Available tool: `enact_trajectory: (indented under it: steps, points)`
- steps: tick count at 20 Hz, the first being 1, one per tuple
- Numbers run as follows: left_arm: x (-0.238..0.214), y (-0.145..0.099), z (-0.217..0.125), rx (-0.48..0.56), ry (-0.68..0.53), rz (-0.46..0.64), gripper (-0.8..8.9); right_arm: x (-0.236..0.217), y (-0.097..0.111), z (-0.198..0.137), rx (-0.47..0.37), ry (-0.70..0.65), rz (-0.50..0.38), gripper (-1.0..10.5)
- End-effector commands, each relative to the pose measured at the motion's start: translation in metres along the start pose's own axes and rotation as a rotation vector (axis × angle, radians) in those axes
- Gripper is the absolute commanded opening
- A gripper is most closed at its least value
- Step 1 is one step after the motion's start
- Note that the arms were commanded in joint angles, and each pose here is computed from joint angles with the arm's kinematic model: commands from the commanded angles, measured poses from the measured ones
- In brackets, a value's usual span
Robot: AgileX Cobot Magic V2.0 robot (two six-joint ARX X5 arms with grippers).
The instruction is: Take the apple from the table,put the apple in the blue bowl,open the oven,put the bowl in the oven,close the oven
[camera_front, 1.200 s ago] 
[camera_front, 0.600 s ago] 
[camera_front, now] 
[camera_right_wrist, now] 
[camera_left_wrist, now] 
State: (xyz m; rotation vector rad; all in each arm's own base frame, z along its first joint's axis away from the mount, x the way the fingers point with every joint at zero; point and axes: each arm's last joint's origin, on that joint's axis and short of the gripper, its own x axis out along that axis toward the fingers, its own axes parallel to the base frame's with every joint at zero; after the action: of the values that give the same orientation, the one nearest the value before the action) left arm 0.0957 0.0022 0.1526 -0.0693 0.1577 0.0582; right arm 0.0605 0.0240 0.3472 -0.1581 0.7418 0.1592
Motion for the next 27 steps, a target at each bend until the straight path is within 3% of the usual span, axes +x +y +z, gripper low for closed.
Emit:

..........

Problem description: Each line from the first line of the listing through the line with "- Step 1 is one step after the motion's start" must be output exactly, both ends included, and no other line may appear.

Answer space:
Available tool: `enact_trajectory: (indented under it: steps, points)`
- steps: tick count at 20 Hz, the first being 1, one per tuple
- Numbers run as follows: left_arm: x (-0.238..0.214), y (-0.145..0.099), z (-0.217..0.125), rx (-0.48..0.56), ry (-0.68..0.53), rz (-0.46..0.64), gripper (-0.8..8.9); right_arm: x (-0.236..0.217), y (-0.097..0.111), z (-0.198..0.137), rx (-0.47..0.37), ry (-0.70..0.65), rz (-0.50..0.38), gripper (-1.0..10.5)
- End-effector commands, each relative to the pose measured at the motion's start: translation in metres along the start pose's own axes and rotation as a rotation vector (axis × angle, radians) in those axes
- Gripper is the absolute commanded opening
- A gripper is most closed at its least value
- Step 1 is one step after the motion's start

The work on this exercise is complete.